The government has allocated $200 million to support the sustainability of the new system by improving equipment, supplies, and infrastructure.
Doctors’ strike
Public sector doctors in Bolivia went on a 48-hour strike Wednesday in response to a government move to make healthcare free for all. The strike was announced in January 2019.
Doctors working in public hospitals responded to the government program by announcing that they would put down their tools.
According to the health ministry, some 5.8 million of Bolivia’s 11 million population do not have health insurance but will be given access to free services once the registration period is completed in the next three months.
Diseases and illnesses covered by the universal health care system will include Parkinson’s, child cancer, diabetes, pneumonia, flu and dental problems.
The health ministry said the program would have a budget of around $230 million.
But Erwin Viruez, president of Bolivia’s professional medical college, said that fund would not be enough. “We’re going to need one billion dollars, at least, but this won’t be enough to guarantee universal healthcare,” he said. “We don’t have any supplies, there aren’t enough beds.”
President Evo Morales called on striking doctors to engage in dialogue.

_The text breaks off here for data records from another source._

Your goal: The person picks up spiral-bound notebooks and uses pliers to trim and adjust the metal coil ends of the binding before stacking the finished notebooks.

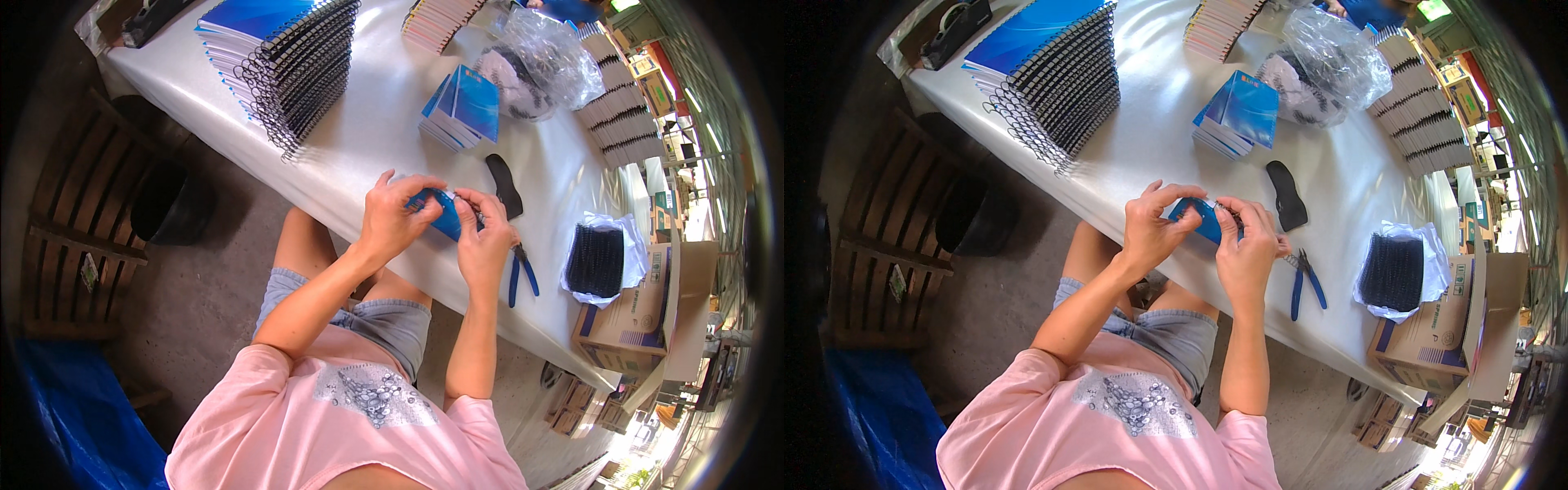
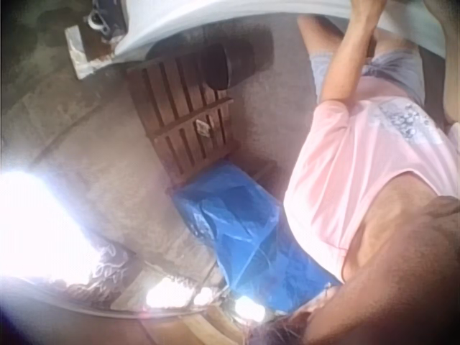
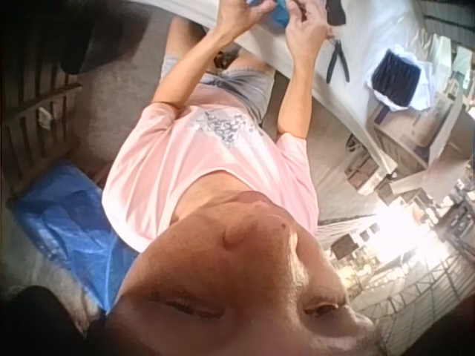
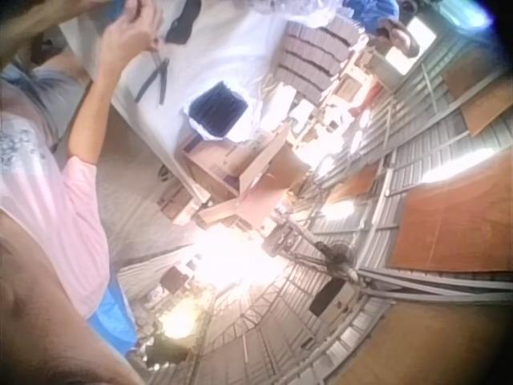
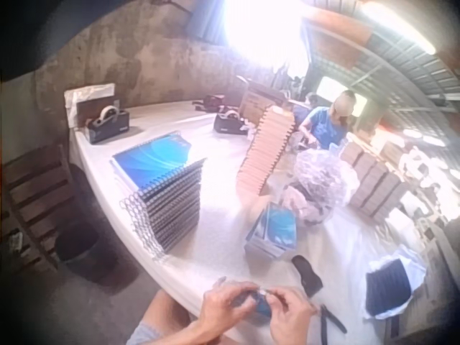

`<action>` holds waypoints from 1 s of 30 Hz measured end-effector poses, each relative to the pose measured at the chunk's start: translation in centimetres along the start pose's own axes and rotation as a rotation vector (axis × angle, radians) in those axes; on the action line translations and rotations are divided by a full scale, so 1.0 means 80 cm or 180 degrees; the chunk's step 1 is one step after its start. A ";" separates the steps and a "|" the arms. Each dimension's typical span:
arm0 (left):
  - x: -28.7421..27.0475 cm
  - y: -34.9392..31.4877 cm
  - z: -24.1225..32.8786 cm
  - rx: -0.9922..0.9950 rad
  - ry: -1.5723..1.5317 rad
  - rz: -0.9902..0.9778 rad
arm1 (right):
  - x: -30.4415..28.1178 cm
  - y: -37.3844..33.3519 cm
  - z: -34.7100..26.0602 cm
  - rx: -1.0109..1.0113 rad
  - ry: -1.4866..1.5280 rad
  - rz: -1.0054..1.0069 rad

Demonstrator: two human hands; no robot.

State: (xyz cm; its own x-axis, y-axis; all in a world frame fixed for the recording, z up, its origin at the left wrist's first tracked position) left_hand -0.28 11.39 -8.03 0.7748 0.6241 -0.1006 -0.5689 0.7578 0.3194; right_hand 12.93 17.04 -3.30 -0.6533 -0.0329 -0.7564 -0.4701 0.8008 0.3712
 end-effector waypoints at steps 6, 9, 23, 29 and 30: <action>-0.006 -0.002 0.008 0.0118 -0.0118 -0.0001 | 0.000 -0.001 0.004 0.0046 0.0088 -0.0041; -0.001 -0.002 0.000 0.0042 -0.0492 -0.0163 | -0.002 0.000 0.002 0.0060 0.0180 -0.0115; -0.002 -0.007 0.015 0.0680 -0.0470 -0.0179 | -0.003 -0.004 0.006 -0.0181 0.0592 -0.0167; 0.009 -0.005 -0.006 -0.0058 -0.0540 -0.0219 | -0.006 -0.004 -0.017 -0.0638 -0.0727 -0.0304; 0.008 -0.001 -0.007 -0.0040 -0.0543 -0.0224 | -0.005 -0.004 -0.025 -0.0840 -0.0889 -0.0322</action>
State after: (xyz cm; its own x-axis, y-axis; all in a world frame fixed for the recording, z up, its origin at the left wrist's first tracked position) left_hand 0.11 11.83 -8.66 0.8477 0.5290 0.0393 -0.5142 0.8015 0.3054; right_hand 12.14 15.63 -2.08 -0.4263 0.0894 -0.9001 -0.6839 0.6194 0.3855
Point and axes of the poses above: each hand's wrist, its own y-axis towards the middle knuckle, its own x-axis out of the palm, z = x × y, the point moved 9 cm from there along y, towards the middle knuckle, and after that the axes turned 5 degrees about -x, right-handed, at the moved point
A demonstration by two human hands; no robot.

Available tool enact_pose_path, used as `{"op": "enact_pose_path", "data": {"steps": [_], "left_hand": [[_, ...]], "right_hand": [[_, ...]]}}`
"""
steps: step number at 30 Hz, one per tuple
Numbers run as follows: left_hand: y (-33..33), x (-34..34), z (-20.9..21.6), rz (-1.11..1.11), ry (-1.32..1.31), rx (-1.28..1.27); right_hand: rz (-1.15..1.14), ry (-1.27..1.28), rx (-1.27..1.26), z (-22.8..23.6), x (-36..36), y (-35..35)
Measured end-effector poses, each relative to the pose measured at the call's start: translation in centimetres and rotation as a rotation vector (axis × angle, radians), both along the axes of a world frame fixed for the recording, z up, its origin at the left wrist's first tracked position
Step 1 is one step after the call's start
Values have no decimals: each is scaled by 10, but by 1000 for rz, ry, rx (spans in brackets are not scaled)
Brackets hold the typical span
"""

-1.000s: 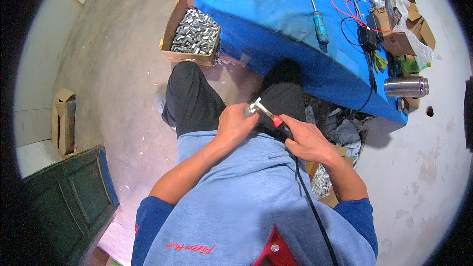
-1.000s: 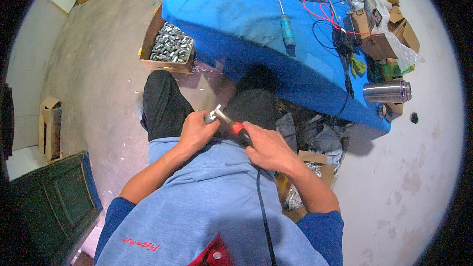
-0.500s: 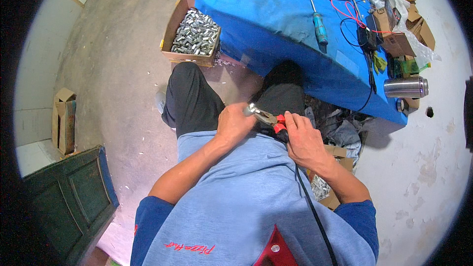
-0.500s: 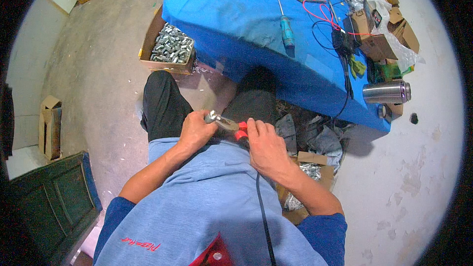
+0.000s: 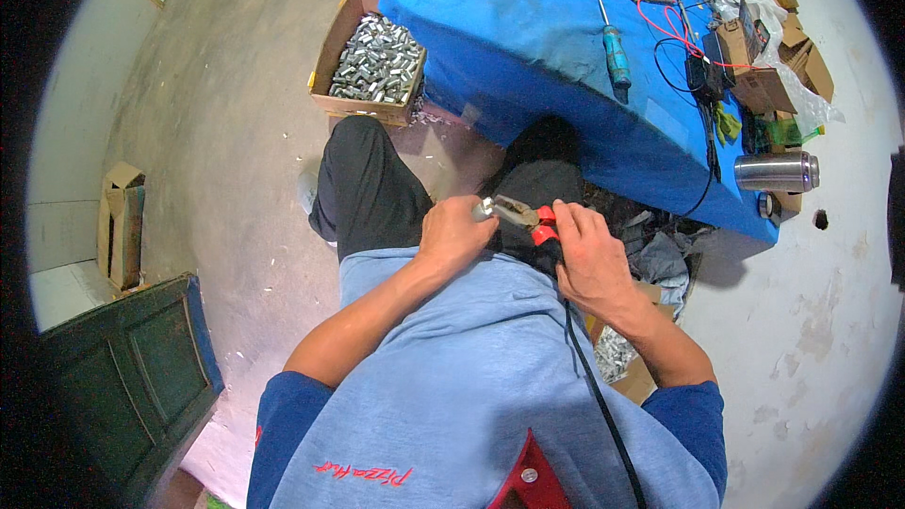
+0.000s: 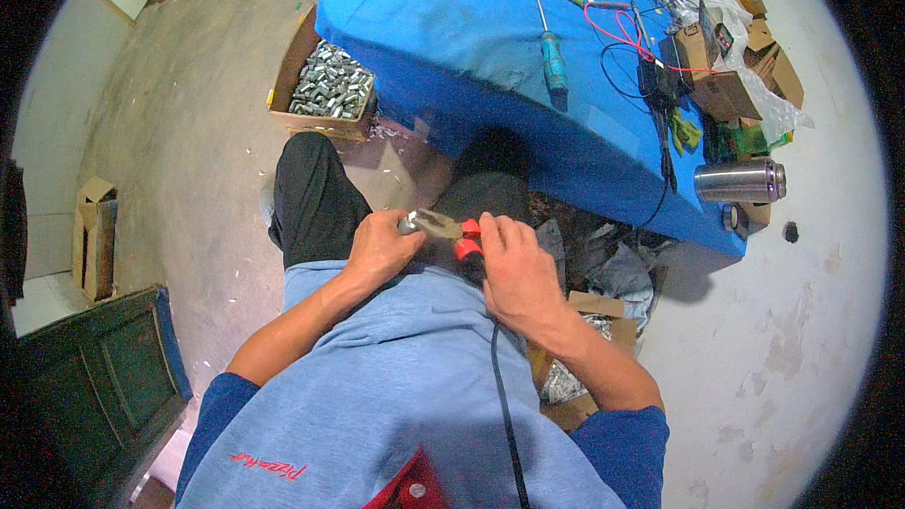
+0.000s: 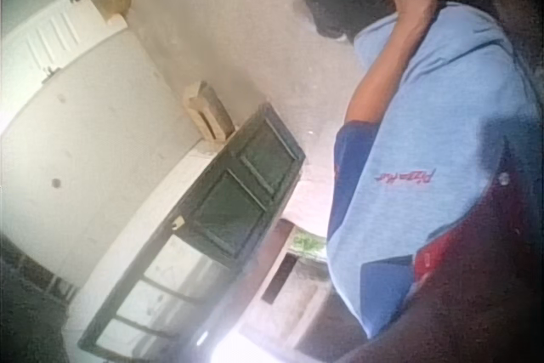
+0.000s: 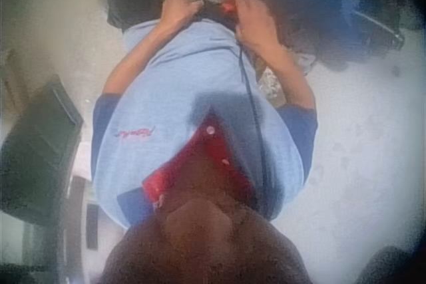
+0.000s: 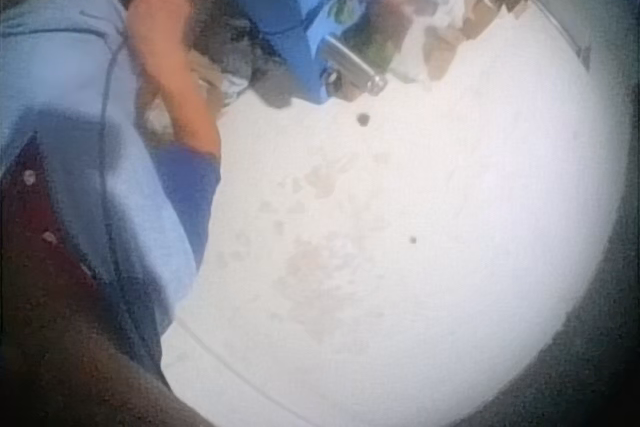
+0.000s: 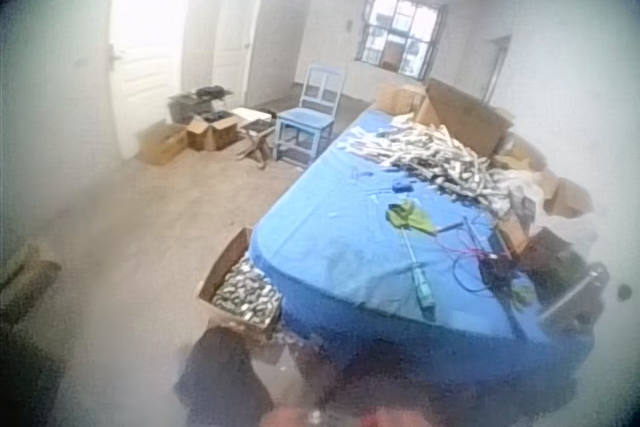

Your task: The person assembles a metal fixture by hand, inserting internal components and using a screwdriver to tighten screws and pliers to adjust metal tabs.

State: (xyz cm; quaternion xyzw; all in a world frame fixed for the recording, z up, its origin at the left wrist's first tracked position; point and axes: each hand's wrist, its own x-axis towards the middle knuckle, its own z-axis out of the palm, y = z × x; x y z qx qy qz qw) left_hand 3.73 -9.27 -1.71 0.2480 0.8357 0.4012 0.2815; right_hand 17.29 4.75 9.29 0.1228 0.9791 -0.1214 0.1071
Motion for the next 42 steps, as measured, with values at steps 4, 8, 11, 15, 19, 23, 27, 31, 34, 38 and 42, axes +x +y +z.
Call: {"op": "enact_pose_path", "data": {"steps": [4,8,11,15,19,23,27,31,34,38,42], "left_hand": [[-1,0,0,-9,7,22],[0,-1,-1,-21,-16,4],[-1,-1,1,-16,-25,14],[1,0,1,-34,-20,-18],[2,1,5,-25,-17,-36],[2,1,8,-20,-6,-30],[3,3,0,-7,38,-1],[3,3,0,-26,54,-24],[3,4,1,-34,60,-20],[3,5,-5,-31,86,-14],[3,6,-2,-48,84,1]], "right_hand": [[78,96,129,-15,3,-7],[69,113,150,-23,2,-9],[60,109,154,-23,0,-8],[48,128,163,-29,2,-5],[25,135,180,-32,7,-3],[-6,131,187,-36,12,0],[4,153,194,-35,12,-1],[7,171,211,-37,10,-1],[-31,109,142,-39,10,-1],[24,144,264,-42,9,1],[17,48,210,-35,8,4]]}}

Venezuela and Brazil experienced the same type of doctors’ strike when Chavez and Dilma announced wider healthcare initiative and to engage Cuban doctors in Venezuela and Brazil respectively as local doctors were unwilling to go to the slums and far-flung rural areas inhabited by the poor. In those two countries, the striking doctors’ argument for strike was different from their Bolivian peers.
The Plurinational State of Bolivia, located in central-western South America, has a land area measuring 1,098,581 km2. In 2016, the population was 10,985,059 inhabitants (66% urban and 34% rural), with a population density of 9.7 inhabitants per km². There are 36 constitutionally recognized nations with their respective languages, and 40.7% of Bolivians say they belong to an indigenous, native, campesino, or Afro-Bolivian nation.
In 2016, life expectancy at birth was 71.9 years for both sexes (75.3 for women and 68.6 for men). The population has been growing at 1.5% annually, with a total fertility rate of 2.9 children per woman.
Between 2012 and 2016, the crude birth rate declined from 24.44 to 22.77, the survival rate increased, and the population aged.